◆ DIRECTIONS: In the response, the entries must appear exactly as supplied.

[Collected data]
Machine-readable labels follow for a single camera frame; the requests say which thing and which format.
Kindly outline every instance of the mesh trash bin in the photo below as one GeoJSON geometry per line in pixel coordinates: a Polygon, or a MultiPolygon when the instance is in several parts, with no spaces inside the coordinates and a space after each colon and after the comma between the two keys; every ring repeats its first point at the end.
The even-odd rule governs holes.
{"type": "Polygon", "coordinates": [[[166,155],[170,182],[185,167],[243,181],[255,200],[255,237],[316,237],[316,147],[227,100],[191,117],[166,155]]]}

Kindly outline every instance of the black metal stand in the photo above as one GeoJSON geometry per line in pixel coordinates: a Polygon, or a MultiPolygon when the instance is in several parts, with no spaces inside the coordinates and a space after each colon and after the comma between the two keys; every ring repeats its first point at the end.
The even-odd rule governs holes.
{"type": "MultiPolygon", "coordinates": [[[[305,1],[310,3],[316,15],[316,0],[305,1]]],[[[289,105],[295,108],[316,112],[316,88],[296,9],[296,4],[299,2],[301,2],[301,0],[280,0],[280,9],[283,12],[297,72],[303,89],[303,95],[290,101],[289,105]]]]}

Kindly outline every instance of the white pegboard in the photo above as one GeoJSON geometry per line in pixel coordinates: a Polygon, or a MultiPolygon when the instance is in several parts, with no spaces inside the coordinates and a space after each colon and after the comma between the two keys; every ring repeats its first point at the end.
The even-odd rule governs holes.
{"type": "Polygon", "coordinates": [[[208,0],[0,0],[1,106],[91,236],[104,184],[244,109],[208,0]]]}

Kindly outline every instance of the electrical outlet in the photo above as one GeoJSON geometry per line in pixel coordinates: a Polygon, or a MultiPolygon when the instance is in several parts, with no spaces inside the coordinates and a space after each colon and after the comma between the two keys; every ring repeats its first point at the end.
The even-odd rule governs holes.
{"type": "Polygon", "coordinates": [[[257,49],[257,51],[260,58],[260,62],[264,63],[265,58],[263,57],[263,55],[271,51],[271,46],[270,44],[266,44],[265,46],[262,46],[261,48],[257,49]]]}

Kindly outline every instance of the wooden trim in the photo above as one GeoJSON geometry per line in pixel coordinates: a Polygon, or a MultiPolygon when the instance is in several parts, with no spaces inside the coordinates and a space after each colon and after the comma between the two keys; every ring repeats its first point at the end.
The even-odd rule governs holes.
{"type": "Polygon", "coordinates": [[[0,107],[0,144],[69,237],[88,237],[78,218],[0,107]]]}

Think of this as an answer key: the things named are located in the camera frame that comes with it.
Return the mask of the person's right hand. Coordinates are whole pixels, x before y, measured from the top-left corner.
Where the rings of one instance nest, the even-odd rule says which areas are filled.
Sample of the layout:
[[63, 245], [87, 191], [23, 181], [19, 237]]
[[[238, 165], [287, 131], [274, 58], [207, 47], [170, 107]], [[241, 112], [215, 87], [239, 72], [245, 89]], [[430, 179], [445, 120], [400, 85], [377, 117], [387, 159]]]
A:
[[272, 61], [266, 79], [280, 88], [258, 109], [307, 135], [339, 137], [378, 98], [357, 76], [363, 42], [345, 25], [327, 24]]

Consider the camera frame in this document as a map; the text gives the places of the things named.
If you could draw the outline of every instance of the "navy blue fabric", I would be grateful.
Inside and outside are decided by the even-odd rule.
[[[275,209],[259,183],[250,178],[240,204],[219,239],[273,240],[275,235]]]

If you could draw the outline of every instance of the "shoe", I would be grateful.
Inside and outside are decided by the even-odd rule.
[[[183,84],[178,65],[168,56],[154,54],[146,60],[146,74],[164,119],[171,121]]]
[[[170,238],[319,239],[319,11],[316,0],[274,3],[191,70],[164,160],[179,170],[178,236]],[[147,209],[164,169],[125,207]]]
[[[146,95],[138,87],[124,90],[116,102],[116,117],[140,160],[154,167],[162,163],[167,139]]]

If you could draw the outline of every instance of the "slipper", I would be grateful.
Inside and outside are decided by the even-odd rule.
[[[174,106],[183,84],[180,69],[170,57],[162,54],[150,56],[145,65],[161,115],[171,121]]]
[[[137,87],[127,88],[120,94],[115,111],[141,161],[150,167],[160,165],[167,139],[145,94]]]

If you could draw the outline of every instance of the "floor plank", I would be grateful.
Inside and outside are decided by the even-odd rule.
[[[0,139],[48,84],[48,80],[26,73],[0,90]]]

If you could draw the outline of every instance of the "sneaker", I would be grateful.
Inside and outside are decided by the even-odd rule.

◆ YOUR RESPONSE:
Machine-readable labels follow for a single camera frame; the requests say which thing and which format.
Kindly outline every instance of the mesh trash bin in the photo below as one GeoJSON geometry per line in pixel coordinates: a Polygon, or a MultiPolygon when the instance is in several parts, with no spaces inside the coordinates and a space after each colon and after the comma between the two keys; every ring repeats its first point at the end.
The even-odd rule governs holes.
{"type": "Polygon", "coordinates": [[[166,155],[170,182],[185,167],[243,181],[255,200],[255,237],[316,237],[316,147],[227,100],[191,117],[166,155]]]}

Kindly outline every instance of the black metal stand in the photo above as one GeoJSON geometry per line in pixel coordinates: a Polygon, or a MultiPolygon when the instance is in several parts, with no spaces inside the coordinates and a space after each colon and after the comma between the two keys; every ring repeats its first point at the end.
The even-odd rule governs holes.
{"type": "MultiPolygon", "coordinates": [[[[305,1],[310,3],[316,15],[316,0],[305,1]]],[[[289,105],[295,108],[316,112],[316,88],[296,9],[296,4],[299,2],[301,2],[301,0],[280,0],[280,9],[283,12],[297,72],[303,89],[303,95],[290,101],[289,105]]]]}

Kindly outline every instance of the white pegboard in the photo above as one GeoJSON geometry per line in pixel coordinates: a Polygon, or a MultiPolygon when the instance is in several parts, with no spaces inside the coordinates and a space after each colon and after the comma between the two keys; every ring repeats its first point at the end.
The even-odd rule governs holes.
{"type": "Polygon", "coordinates": [[[208,0],[0,0],[1,106],[91,236],[104,184],[244,109],[208,0]]]}

Kindly outline every instance of the electrical outlet in the photo above as one GeoJSON geometry per line in pixel coordinates: a Polygon, or a MultiPolygon when the instance is in several parts, with no spaces inside the coordinates and a space after each colon and after the comma between the two keys; every ring repeats its first point at the end.
The even-odd rule governs holes.
{"type": "Polygon", "coordinates": [[[257,49],[257,51],[260,58],[260,62],[264,63],[265,58],[263,57],[263,55],[271,51],[271,46],[270,44],[266,44],[265,46],[262,46],[261,48],[257,49]]]}

Kindly outline every instance of the wooden trim in the photo above as one GeoJSON geometry per line in pixel coordinates: a Polygon, or a MultiPolygon when the instance is in several parts, with no spaces inside the coordinates and a space after each colon and after the comma between the two keys; every ring repeats its first point at the end.
The even-odd rule governs holes.
{"type": "Polygon", "coordinates": [[[0,107],[0,144],[69,237],[88,237],[78,218],[0,107]]]}

Think of this as an answer key: the things named are located in the camera frame that comes with it.
Return the mask of the person's right hand. Coordinates are whole pixels, x before y, measured from the top-left corner.
Where the rings of one instance nest, the even-odd rule says which areas are filled.
Sample of the layout:
[[63, 245], [87, 191], [23, 181], [19, 237]]
[[[238, 165], [287, 131], [274, 58], [207, 47], [170, 107]], [[241, 112], [215, 87], [239, 72], [245, 89]], [[430, 179], [445, 120], [400, 85], [377, 117], [387, 159]]]
A:
[[272, 61], [266, 79], [280, 88], [258, 109], [307, 135], [339, 137], [378, 98], [357, 76], [363, 42], [345, 25], [327, 24]]

Consider the camera frame in this document as a map; the text gives the places of the things named.
If you could draw the outline of every instance of the "navy blue fabric", I would be grateful.
Inside and outside are decided by the even-odd rule.
[[[275,209],[259,183],[250,178],[240,204],[219,239],[273,240],[275,235]]]

If you could draw the outline of every instance of the "shoe", I would be grateful.
Inside and outside are decided by the even-odd rule.
[[[183,84],[178,65],[168,56],[154,54],[146,60],[146,74],[164,119],[171,121]]]
[[[170,238],[319,239],[319,11],[316,0],[274,3],[191,70],[164,160],[179,170],[178,236]],[[147,209],[164,169],[125,207]]]
[[[146,95],[138,87],[124,90],[116,102],[116,117],[140,160],[154,167],[162,163],[167,139]]]

If you could draw the outline of every instance of the "slipper", I would be grateful.
Inside and outside are decided by the even-odd rule.
[[[174,106],[183,84],[180,69],[170,57],[162,54],[150,56],[145,65],[161,115],[171,121]]]
[[[137,87],[127,88],[120,94],[115,111],[141,161],[150,167],[160,165],[167,139],[145,94]]]

If you could draw the outline of every instance of the "floor plank", I would be grateful.
Inside and outside are decided by the even-odd rule.
[[[0,139],[48,84],[48,80],[26,73],[0,90]]]

If you could draw the outline of every instance of the "sneaker", I would be grateful.
Inside and outside are decided by the even-odd rule.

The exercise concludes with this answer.